桂香温经止痛胶囊是丛慧芳教授多年治疗寒凝血瘀内异症的经验方痛愈舒颗粒经剂型变化而成，使之成为患者接受度更高、更方便携带的药物。此方乃少腹逐瘀汤与当归四逆汤化裁而来，具有温经散寒，化瘀止痛之功。少腹逐瘀汤对于寒凝血瘀型的痛经、子宫内膜异位症等具有很好的治疗效果[12]，还可提高内异症子宫内膜容受性，促进受孕[13]。当归四逆汤是以桂枝汤为底方，可调和阴阳，再加当归通草倍大枣，治疗寒凝于内的疾病尤为擅长[14]。桂香温经止痛胶囊以吴茱萸下行温肝肾，暖胞宫，辛能散结，温能行血，可入肾散寒为君药；小茴香、肉桂、葫芦巴，温肾阳，散寒瘀，助吴茱萸温肾散寒；五灵脂、元胡、川楝子止痛化瘀，细辛辛散，可散络脉瘀滞；水蛭善于搜刮络脉之瘀，直达病所；细辛化瘀通络，引诸药入络；白芷辛散通窍，与细辛同用，可宣肺理气；温阳散寒不可不养血补气，否则阳无所依，气无所载，故增加白芍、当归，活血补血，牛膝引药下行，山茱萸补肝肾，山药补后天之本，且可滋阴。补先天养后天，养气血，使药物发挥温肾散寒，活血止痛之功。

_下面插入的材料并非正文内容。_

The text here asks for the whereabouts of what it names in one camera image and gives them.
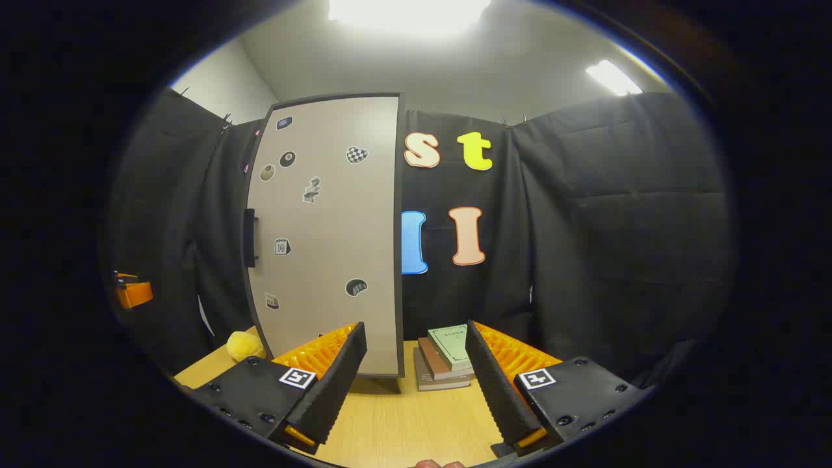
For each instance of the grey book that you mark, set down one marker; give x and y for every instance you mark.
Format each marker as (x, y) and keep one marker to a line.
(429, 383)

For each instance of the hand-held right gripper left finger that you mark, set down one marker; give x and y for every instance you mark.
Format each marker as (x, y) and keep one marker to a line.
(331, 390)

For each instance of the wide ceiling light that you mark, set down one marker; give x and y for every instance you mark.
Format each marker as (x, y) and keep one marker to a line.
(409, 13)

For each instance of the yellow plush toy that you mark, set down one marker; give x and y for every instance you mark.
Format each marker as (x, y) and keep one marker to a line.
(244, 346)

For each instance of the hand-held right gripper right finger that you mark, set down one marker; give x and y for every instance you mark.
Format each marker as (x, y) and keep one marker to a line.
(500, 396)

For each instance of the narrow ceiling light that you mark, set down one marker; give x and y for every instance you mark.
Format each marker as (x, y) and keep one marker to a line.
(612, 78)

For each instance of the grey cabinet door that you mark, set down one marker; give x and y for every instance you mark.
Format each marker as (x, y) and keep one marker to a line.
(325, 260)

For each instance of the dark grey cabinet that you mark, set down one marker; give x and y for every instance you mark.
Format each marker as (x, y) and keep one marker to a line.
(402, 260)

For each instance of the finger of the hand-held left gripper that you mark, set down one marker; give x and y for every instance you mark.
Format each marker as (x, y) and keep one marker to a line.
(133, 294)

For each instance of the black backdrop cloth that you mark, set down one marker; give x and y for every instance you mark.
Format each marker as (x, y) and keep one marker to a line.
(617, 227)

BCL-2家族是调控线粒体凋亡的主要相关因子，Bcl-2通过与Bak相互作用，导致线粒体通透性增加，使其中的CytC释放进入细胞质中，触发Caspase3的级联反应而促进细胞凋亡。Bcl-2家族中包含促凋亡因子bax和抑凋亡因子bcl-2。当线粒体凋亡启动，则会出现bax的活化增加，bcl-2表达降低，从而促进细胞凋亡。有研究表示与非EMs患者相比，EMs患者子宫内膜中Bax表达显著降低，而bcl-2表达显著增加，说明EMs与低凋亡水平相关[15]。李斌等[16]同样对临床中EMs患者和非EMs患者子宫内膜进行检测分析，发现EMs在位内膜中雌激素受体(ER)、孕激素受体(PR)以及bcl-2都显著高于异位内膜组和对照组，而Bax显著降低。KAYA等人[6]研究发现血清Caspase3水平与EMs的严重程度呈正相关。解胜兰等[17]通过对EMs的在位、异位内膜以及非EMs的在位内膜进行免疫组化法检测标本中Caspase3、Caspase8的表达，发现其在EMs的异位、在位和对照组中的表达依次下降，且随着RAFS评分的增加表达量逐渐降低，说明Caspase3、Caspase8的低表达与EMs发生发展相关。故通过对bcl-2、Caspase3的检测可对细胞凋亡水平进行评价，其中bcl-2体现了线粒体的凋亡情况，Caspase3体现了晚期凋亡情况。本实验桂香温经止痛胶囊含药血清与凋亡抑制剂LY294002相比，具有一致性，均可降低内异症细胞的增殖，并可通过促进bcl-2 mRNA的表达，抑制Caspase3 mRNA的表达抑制细胞凋亡水平。

综上所述，本研究说明桂香温经止痛胶囊可抑制内异症细胞模型的增殖，使得bcl-2 mRNA表达上调，Caspase3表达下调抑制细胞凋亡，促进内异症症状改善。中药对疾病的治疗属于整体调理，辨证论治，可涉及多个靶点，多条信号通路。故对中医药的研究可更加广泛。